• **Assignment**: Transcribe the lines from the start of the data below through the line with "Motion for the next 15", word for word and nothing more.

• **Record extracts**:

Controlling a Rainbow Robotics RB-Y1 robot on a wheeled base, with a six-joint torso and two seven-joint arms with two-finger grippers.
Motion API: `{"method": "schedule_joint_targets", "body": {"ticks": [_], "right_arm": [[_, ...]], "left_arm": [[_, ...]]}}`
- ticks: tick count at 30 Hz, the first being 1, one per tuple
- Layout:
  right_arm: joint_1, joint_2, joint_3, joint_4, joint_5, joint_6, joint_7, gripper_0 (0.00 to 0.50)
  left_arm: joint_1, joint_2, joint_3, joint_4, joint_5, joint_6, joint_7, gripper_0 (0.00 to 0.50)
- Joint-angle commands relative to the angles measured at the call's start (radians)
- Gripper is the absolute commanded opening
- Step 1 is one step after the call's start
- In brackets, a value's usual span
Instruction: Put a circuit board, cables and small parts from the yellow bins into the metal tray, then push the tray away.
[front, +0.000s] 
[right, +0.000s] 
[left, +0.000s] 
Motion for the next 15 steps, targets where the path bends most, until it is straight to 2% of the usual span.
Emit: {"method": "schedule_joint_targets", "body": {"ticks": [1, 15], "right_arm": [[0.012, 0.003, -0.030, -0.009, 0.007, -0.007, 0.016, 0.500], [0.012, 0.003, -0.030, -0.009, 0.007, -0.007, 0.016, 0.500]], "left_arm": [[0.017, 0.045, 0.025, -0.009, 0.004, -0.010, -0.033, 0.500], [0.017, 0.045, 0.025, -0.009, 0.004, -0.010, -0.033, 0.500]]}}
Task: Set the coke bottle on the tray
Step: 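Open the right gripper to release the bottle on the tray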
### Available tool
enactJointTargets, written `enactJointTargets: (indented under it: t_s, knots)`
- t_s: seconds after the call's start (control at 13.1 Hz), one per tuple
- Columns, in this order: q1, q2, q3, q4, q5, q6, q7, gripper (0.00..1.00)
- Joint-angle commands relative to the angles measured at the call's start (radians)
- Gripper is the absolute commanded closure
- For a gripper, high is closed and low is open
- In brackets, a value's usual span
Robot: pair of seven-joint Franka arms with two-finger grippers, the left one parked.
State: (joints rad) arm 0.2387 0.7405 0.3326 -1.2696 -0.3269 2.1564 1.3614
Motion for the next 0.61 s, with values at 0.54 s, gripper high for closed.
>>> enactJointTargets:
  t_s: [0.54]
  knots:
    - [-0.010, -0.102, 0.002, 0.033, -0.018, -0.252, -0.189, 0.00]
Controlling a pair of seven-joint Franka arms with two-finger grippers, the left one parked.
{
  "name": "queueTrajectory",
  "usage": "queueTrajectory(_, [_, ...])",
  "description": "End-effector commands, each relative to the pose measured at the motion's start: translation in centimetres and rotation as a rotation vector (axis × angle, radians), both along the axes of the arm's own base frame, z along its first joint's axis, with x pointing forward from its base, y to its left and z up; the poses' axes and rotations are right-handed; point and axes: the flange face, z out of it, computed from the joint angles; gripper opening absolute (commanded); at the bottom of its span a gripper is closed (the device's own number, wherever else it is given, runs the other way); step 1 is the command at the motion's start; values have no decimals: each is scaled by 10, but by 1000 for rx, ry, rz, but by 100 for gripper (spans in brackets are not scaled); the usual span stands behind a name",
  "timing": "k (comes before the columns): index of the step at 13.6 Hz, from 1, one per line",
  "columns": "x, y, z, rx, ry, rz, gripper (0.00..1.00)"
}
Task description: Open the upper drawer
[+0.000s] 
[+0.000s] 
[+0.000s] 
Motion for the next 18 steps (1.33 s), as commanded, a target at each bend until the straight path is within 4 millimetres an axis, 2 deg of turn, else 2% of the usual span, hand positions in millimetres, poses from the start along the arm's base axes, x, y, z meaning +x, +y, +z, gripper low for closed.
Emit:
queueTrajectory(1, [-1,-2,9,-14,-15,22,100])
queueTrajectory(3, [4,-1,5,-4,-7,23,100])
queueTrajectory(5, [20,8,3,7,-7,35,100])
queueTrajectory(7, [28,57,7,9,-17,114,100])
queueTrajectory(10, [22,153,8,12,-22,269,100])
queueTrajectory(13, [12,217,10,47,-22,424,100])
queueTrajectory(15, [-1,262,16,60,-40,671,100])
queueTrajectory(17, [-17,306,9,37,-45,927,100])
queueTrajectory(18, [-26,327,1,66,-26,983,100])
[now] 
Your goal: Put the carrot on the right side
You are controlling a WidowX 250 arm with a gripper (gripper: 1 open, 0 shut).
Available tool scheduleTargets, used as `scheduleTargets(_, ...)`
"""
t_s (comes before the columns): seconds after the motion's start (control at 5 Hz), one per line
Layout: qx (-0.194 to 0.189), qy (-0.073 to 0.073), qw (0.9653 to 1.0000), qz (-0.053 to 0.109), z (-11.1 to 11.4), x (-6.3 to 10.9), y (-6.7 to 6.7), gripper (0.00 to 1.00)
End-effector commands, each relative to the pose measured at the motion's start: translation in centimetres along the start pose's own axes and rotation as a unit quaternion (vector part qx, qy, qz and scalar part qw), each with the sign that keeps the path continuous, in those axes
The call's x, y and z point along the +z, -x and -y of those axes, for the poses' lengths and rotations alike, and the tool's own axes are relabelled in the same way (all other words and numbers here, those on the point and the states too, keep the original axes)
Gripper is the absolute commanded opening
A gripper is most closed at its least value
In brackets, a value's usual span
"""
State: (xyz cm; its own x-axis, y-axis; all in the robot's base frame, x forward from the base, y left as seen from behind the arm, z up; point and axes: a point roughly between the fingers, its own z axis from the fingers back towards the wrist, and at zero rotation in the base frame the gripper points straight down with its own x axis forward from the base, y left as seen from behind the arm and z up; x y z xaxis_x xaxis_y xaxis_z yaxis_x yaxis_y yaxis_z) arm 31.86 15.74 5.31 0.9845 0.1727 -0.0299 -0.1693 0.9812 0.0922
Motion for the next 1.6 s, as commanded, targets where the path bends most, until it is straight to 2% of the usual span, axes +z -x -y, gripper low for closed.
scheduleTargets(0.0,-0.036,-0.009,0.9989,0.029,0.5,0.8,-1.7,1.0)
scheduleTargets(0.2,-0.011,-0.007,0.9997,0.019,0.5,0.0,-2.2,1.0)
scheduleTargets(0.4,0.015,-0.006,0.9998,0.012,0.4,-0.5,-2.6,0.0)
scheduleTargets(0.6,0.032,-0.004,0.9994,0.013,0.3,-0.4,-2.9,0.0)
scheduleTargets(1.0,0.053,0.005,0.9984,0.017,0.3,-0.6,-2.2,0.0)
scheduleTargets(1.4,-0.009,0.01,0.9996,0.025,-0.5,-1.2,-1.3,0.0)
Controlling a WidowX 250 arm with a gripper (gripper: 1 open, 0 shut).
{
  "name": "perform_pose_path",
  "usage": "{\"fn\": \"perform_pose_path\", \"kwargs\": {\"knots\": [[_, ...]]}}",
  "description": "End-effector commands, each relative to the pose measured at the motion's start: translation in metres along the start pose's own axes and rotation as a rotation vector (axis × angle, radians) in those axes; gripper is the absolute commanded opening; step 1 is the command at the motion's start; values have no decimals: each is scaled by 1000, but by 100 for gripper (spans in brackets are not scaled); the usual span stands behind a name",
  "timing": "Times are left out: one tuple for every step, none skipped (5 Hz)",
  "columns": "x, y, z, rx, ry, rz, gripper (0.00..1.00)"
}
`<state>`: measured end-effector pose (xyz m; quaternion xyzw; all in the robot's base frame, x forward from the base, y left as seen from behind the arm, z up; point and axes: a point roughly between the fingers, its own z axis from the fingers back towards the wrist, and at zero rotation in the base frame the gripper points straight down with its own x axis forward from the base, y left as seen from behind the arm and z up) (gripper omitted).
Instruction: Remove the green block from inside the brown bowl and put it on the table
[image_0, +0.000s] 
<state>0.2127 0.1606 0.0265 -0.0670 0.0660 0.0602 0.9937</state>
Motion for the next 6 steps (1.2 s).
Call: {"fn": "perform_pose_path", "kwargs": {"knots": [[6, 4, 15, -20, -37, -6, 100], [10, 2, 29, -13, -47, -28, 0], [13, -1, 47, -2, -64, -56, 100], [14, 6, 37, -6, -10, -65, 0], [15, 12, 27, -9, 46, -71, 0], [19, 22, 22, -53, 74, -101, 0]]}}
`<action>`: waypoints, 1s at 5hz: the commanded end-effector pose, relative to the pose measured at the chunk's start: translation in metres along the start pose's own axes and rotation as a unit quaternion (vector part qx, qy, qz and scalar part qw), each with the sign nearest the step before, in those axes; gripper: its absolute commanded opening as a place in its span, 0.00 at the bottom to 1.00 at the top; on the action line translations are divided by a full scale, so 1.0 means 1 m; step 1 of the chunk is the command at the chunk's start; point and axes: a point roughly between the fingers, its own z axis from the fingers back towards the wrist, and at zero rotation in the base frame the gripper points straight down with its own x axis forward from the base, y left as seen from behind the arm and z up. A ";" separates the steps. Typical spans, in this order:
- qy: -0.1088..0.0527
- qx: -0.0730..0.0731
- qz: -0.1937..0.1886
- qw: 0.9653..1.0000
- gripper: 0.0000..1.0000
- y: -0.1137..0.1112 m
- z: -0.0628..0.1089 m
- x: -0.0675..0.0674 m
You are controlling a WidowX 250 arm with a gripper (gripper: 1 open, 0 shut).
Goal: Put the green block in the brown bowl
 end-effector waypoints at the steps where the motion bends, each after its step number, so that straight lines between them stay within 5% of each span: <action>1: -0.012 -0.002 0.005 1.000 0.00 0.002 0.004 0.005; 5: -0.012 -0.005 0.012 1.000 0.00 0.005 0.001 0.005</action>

• **Solved exercise**:
Controlling a Rainbow Robotics RB-Y1 robot on a wheeled base, with a six-joint torso and two seven-joint arms with two-finger grippers.
Motion API: `{"method": "schedule_joint_targets", "body": {"ticks": [_], "right_arm": [[_, ...]], "left_arm": [[_, ...]]}}`
- ticks: tick count at 30 Hz, the first being 1, one per tuple
- Layout:
  right_arm: joint_1, joint_2, joint_3, joint_4, joint_5, joint_6, joint_7, gripper_0 (0.00 to 0.50)
  left_arm: joint_1, joint_2, joint_3, joint_4, joint_5, joint_6, joint_7, gripper_0 (0.00 to 0.50)
- Joint-angle commands relative to the angles measured at the call's start (radians)
- Gripper is the absolute commanded opening
- Step 1 is one step after the call's start
- In brackets, a value's usual span
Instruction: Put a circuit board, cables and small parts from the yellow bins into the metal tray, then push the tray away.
[front, +0.000s] 
[right, +0.000s] 
[left, +0.000s] 
Motion for the next 15 steps, targets where the path bends most, until it is straight to 2% of the usual span.

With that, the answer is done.